CHP Grup Başkanvekili Özgür Özel, TBMM'de düzenlediği basın toplantısında, 15 Temmuz darbe girişimi ile ilgili söylediği “Darbe teşebbüsüne karışmış, pişman olmuş kişilere de sahip çıkmamız, onları bu toplumun içine dahil etmemiz, kazanmamız gerekiyor” açıklaması nedeniyle tepki çeken Türk Tarih Kurumu Başkanı Prof. Dr.

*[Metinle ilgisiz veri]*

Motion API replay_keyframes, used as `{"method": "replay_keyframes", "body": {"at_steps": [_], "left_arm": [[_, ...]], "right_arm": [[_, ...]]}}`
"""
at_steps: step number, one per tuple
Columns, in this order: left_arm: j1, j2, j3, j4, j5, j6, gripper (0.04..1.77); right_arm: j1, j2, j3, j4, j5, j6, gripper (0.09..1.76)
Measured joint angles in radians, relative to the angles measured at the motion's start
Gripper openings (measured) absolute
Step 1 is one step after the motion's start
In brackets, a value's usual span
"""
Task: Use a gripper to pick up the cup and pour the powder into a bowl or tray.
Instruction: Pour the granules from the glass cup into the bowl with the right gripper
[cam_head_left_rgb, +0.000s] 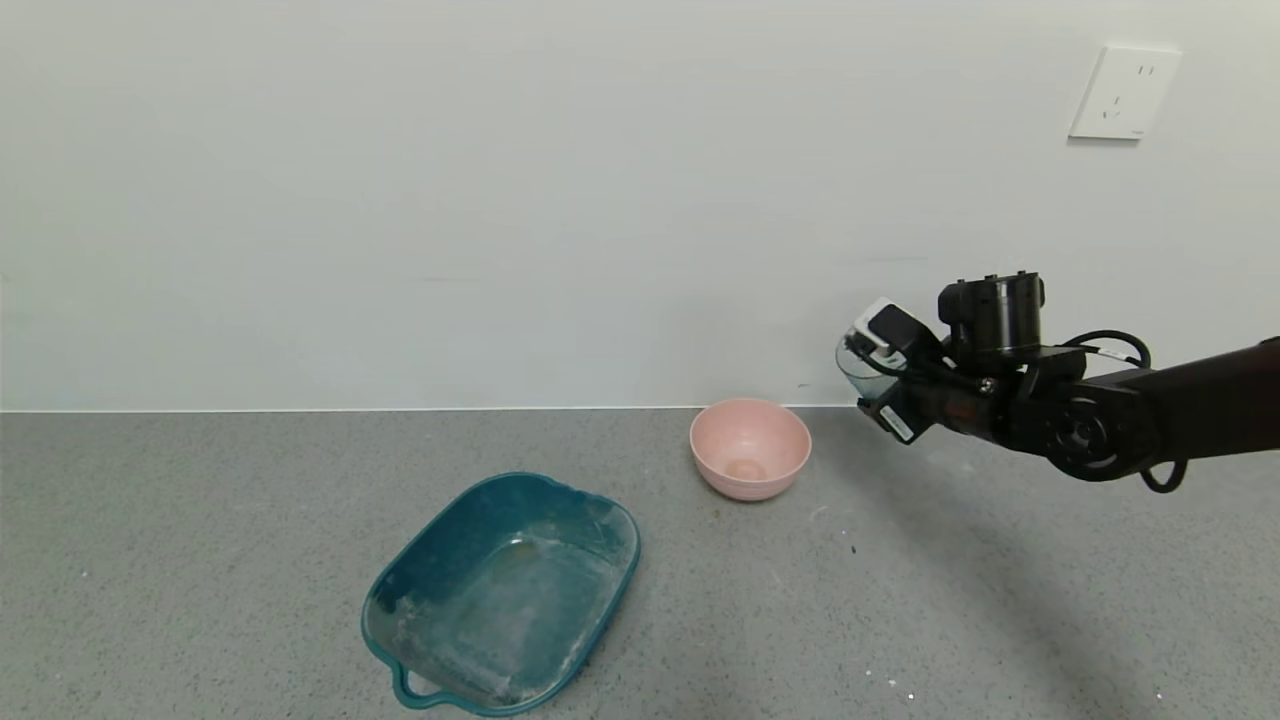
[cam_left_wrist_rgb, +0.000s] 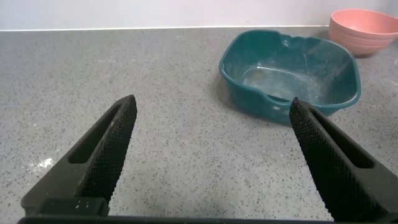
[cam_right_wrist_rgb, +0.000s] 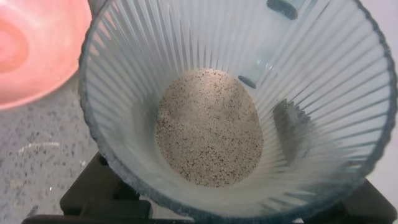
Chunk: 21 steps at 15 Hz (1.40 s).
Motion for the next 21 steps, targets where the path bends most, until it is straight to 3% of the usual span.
{"method": "replay_keyframes", "body": {"at_steps": [11, 16, 21], "left_arm": [[0.000, 0.000, 0.000, 0.000, 0.000, 0.000, 1.76], [0.000, 0.000, 0.000, 0.000, 0.000, 0.000, 1.76], [0.000, 0.000, 0.000, 0.000, 0.000, 0.000, 1.76]], "right_arm": [[0.120, 0.164, -0.278, 0.240, -0.345, -0.136, 1.34], [0.166, 0.211, -0.383, 0.371, -0.362, -0.196, 1.34], [0.178, 0.249, -0.440, 0.380, -0.396, -0.346, 1.34]]}}
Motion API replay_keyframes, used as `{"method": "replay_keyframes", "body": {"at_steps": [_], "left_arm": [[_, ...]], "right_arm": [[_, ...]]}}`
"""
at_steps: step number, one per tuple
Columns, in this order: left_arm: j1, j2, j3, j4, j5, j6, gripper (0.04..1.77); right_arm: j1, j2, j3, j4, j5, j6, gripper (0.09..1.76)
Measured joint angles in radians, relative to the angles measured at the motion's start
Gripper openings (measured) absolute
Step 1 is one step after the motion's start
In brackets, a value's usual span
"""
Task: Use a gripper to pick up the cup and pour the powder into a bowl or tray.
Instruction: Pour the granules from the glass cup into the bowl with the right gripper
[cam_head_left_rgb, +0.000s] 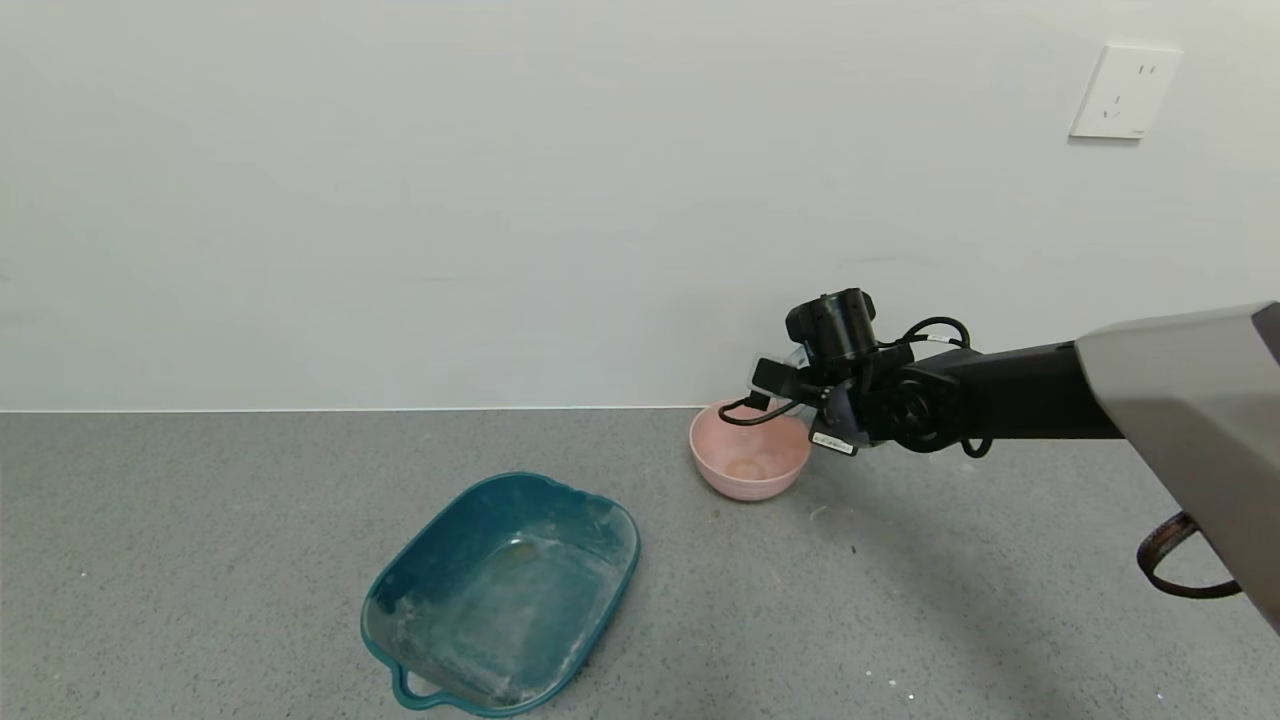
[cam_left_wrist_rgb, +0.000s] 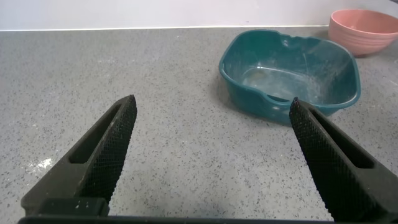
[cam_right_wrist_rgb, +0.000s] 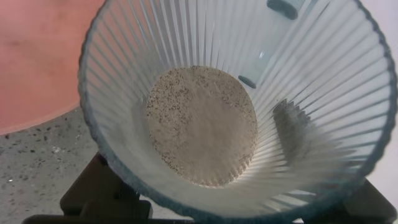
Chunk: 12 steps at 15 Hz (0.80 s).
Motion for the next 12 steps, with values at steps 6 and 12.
{"method": "replay_keyframes", "body": {"at_steps": [6, 12], "left_arm": [[0.000, 0.000, 0.000, 0.000, 0.000, 0.000, 1.76], [0.000, 0.000, 0.000, 0.000, 0.000, 0.000, 1.76]], "right_arm": [[0.002, 0.021, -0.035, -0.018, 0.000, -0.239, 1.34], [0.016, 0.054, -0.099, -0.017, -0.037, -0.365, 1.34]]}}
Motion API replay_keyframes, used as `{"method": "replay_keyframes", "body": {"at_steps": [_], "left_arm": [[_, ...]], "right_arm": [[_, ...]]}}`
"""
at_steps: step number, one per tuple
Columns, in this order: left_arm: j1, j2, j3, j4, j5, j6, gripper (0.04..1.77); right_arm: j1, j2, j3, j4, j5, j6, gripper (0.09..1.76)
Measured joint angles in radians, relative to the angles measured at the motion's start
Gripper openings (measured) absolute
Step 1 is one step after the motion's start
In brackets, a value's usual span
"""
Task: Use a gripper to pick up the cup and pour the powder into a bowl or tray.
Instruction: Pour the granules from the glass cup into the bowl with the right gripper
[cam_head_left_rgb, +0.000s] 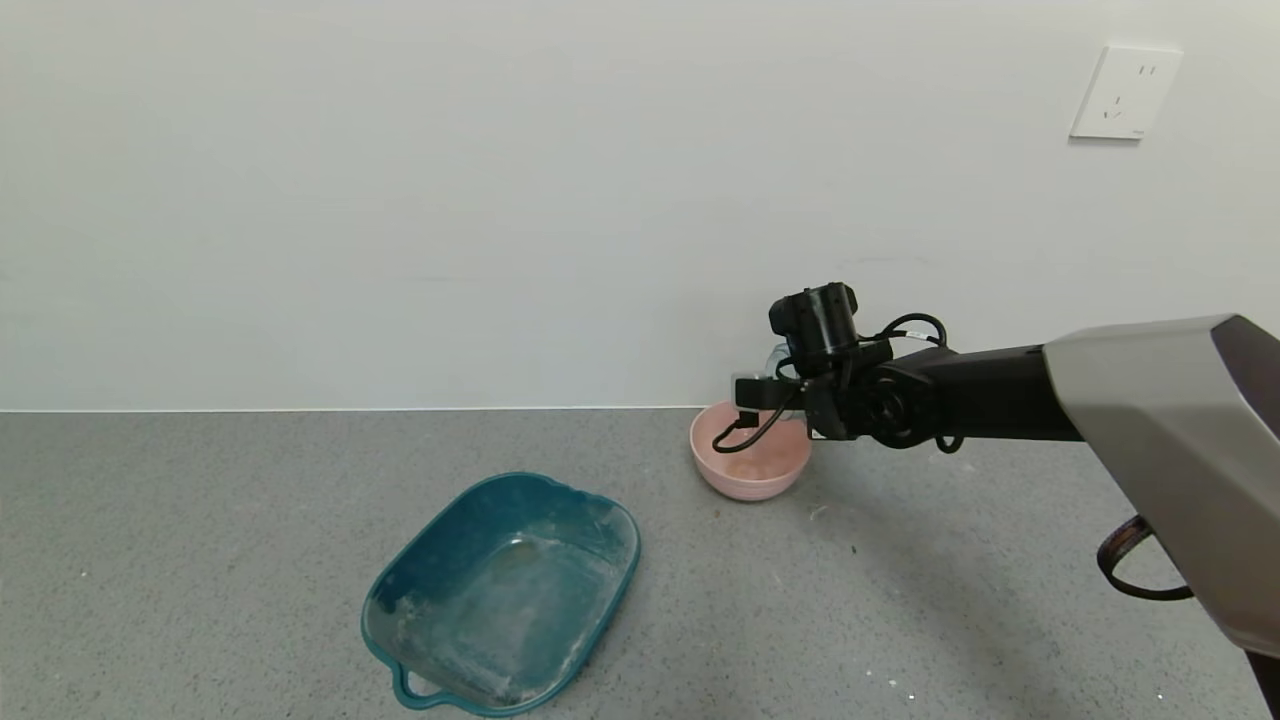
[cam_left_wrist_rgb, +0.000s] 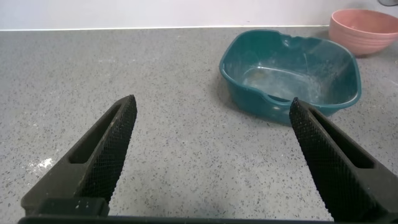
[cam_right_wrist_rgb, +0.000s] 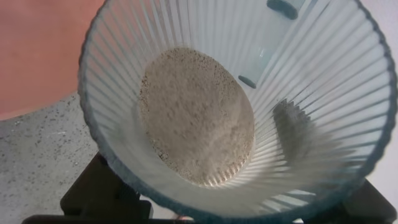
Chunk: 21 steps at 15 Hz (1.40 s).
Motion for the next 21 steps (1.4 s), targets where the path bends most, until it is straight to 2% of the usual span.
{"method": "replay_keyframes", "body": {"at_steps": [6, 21], "left_arm": [[0.000, 0.000, 0.000, 0.000, 0.000, 0.000, 1.76], [0.000, 0.000, 0.000, 0.000, 0.000, 0.000, 1.76]], "right_arm": [[0.019, 0.022, -0.046, 0.001, -0.046, -0.117, 1.34], [0.070, 0.050, -0.058, 0.006, -0.212, -0.311, 1.34]]}}
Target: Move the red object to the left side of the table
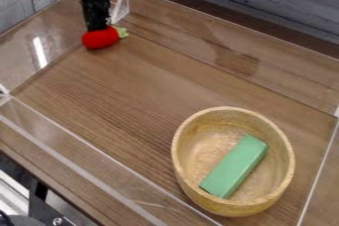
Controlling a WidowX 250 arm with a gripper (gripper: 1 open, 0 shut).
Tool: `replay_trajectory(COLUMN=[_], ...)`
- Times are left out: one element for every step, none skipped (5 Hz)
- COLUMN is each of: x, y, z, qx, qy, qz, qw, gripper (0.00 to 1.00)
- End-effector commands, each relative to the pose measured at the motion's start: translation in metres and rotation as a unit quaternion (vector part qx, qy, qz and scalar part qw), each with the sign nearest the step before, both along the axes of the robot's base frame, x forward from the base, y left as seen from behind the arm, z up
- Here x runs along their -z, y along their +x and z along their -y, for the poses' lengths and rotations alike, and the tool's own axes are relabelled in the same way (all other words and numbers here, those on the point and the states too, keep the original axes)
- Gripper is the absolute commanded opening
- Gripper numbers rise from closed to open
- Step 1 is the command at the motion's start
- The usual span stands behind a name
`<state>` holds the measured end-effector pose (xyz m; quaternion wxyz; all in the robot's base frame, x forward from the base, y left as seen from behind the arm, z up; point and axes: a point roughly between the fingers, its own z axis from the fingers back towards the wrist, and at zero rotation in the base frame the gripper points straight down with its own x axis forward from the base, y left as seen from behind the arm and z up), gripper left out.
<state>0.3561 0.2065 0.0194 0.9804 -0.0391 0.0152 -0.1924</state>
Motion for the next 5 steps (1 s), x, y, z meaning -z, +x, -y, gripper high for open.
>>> replay_trajectory(x=[0.013,0.013,0.013,0.013,0.013], y=[-0.001,-0.002,0.001,0.004,0.006], z=[0.003,0.001,0.007,0.012,0.019], qx=[-0.004,-0.009,-0.002,0.004,0.013], qy=[-0.013,-0.016,-0.019,-0.021,-0.024], qz=[-0.012,-0.016,-0.017,-0.019,-0.019], qw=[0.9998,0.9997,0.9997,0.9996,0.9995], gripper=[0.00,0.00,0.00,0.00,0.00])
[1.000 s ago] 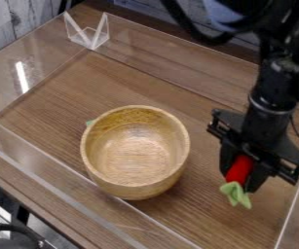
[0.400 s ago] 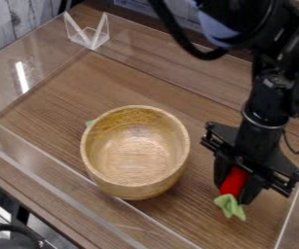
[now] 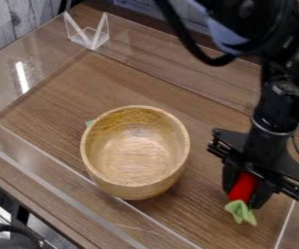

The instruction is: Move the red object to the right side of the table

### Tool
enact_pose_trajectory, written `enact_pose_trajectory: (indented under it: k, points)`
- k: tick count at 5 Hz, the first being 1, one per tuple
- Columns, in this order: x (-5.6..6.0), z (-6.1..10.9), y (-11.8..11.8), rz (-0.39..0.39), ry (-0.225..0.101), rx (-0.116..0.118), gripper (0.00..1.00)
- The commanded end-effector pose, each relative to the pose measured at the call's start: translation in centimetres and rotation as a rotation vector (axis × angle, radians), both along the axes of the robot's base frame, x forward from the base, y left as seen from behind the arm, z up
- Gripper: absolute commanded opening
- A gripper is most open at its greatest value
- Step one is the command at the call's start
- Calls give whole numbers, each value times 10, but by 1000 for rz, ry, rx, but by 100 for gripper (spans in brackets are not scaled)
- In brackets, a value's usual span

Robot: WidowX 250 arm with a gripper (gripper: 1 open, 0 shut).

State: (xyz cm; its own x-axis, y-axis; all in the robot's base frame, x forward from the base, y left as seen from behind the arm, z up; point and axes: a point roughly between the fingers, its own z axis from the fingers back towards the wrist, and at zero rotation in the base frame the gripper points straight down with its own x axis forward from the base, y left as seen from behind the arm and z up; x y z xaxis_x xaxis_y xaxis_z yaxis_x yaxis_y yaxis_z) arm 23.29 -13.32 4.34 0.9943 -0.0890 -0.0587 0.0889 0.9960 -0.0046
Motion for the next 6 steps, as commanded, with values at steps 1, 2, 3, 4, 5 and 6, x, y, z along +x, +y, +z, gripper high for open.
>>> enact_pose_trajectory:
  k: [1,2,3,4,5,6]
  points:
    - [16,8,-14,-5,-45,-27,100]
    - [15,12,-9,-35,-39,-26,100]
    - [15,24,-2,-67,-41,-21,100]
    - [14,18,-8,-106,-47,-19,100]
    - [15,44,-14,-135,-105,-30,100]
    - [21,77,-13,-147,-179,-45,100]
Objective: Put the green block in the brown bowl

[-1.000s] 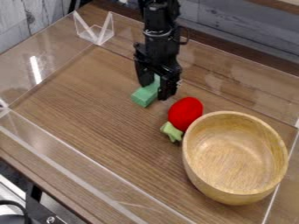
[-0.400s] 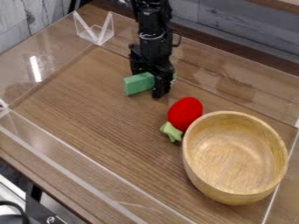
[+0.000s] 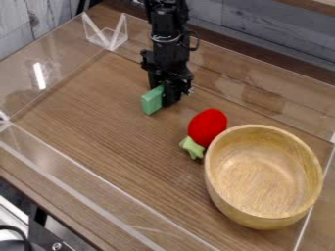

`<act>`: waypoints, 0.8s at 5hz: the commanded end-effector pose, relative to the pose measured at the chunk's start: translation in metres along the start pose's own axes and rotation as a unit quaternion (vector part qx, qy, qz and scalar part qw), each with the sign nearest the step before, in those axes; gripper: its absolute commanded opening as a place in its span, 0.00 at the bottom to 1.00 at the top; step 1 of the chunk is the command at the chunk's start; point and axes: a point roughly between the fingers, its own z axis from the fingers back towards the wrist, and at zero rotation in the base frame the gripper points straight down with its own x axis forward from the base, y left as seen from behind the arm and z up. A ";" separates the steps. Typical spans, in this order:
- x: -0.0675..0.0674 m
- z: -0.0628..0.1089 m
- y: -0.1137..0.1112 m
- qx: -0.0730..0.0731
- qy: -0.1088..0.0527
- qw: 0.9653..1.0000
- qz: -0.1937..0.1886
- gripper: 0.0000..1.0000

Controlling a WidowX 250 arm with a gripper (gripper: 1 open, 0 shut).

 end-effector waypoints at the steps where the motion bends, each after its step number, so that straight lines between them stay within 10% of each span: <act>1: -0.004 0.022 -0.005 -0.005 -0.007 1.000 0.024 0.00; 4: -0.006 0.087 -0.033 -0.007 -0.036 0.997 0.061 0.00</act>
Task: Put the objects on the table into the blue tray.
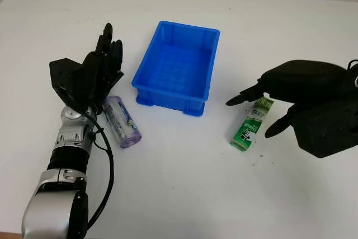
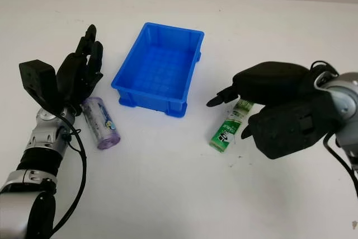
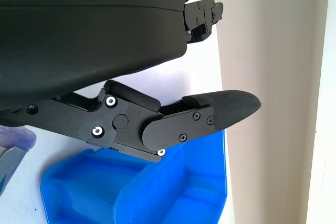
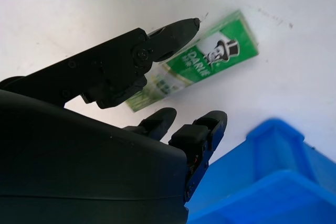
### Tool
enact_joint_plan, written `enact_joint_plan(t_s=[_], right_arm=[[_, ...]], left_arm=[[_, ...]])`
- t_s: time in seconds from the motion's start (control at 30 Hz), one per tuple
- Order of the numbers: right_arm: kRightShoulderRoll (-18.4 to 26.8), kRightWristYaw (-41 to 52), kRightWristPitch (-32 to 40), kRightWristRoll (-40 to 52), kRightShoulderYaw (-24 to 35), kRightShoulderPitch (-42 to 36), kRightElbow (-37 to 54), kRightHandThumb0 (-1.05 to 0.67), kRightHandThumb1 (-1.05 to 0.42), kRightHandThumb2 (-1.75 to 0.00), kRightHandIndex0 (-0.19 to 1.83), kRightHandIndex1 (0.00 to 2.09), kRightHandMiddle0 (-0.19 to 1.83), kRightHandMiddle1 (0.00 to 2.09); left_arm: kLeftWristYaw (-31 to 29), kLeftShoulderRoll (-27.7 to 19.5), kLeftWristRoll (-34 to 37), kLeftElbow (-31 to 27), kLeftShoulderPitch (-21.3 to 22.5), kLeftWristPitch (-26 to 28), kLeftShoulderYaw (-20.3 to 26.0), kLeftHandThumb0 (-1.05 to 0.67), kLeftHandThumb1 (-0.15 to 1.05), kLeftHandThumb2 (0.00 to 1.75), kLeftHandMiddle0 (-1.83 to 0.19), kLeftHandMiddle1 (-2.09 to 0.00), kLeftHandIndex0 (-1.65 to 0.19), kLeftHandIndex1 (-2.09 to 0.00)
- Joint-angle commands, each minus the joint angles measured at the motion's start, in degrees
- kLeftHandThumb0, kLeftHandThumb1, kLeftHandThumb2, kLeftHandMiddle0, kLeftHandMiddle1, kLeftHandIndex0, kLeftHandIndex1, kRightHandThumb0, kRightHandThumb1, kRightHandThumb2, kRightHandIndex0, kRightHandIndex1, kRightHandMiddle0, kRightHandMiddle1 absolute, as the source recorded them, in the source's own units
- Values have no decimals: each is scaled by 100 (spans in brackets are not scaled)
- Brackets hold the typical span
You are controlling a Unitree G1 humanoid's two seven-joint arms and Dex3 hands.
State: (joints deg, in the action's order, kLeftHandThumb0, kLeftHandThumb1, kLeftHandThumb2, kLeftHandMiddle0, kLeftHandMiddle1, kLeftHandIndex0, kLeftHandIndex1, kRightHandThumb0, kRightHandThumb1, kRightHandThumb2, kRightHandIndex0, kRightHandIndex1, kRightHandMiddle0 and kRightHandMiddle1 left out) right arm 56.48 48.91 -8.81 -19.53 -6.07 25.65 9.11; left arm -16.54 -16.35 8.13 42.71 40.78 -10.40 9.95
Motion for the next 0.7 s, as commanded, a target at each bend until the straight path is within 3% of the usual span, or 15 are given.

Ahmet Yaramış'ın istifasına ilişkin yaptığı değerlendirmede şunları söyledi:
"Süleyman Soylu'ya göre becerikli, en azından bu istifa etmeyi başardı, bir hafta debelendi başardı. Soylu istifayı da başaramadı. Biz Atatürk'ün düşmanını Atatürk'ün kurumuna atarken bunu kasten yapıyorsunuz liyakate bakmıyorsunuz dedik, sizin liyakat bakışınıza göre 'Darbecileri affedelim' diyen adamı atadınız, başınıza nasıl bela oldu. Yaptıkları bütün atamalar benzerdir."
Özel, sosyal medya düzenlemesine ilişkin dün verilen kanun teklifini de eleştirdi. Özel, CHP olarak teklifte uzlaşmayacaklarını hatta teklifi son derece tehlikeli bulduklarını şu sözlerle ifade etti:
"Dört başı mamur bir sansür yasası"
"Sosyal medyayı susturmaya yönelik bir talep var. Bu talebi yerine getirmeye çalışıyorlar. Bizim ‘önerimizi görün’ diyorlardı. Dün Sayın Özlem Zengin’i açıklama yaparken izledik. Verdikleri teklifle yaptıkları açıklama arasında dağlar kadar fark var. Biz CHP olarak bırakın uzlaşmak, son derece tehlikeli buluyoruz. Dört başı mamur bir sansür yasasıdır. Erime sebeplerini çözme ve tedbir alma, demokrasiye sarılma gibi çareler bulacaklarına çok sıkıntılı bir süreci sürdürüyorlar. ‘Biz kaybediyoruz, kaybetme sebebimiz bizi eleştirenler ve yaygınlaşmasıdır. Biz baskılayabilirsek, eleştiriler yayılmaz.’ Şu anda da sosyal medyayı susturma, sansürleme, Cumhurbaşkanı konuşurken yerin dibine batıran Z kuşağının iletişim kuracağı ağları susturmak hatta gençlerin kullandığı bu mecraların Türkiye’yi terk etmeye zorlamak gibi, Türkiye’yi Kuzey Kore ve Çin’e benzetecek uygulamaları dayatma noktasına geldiler.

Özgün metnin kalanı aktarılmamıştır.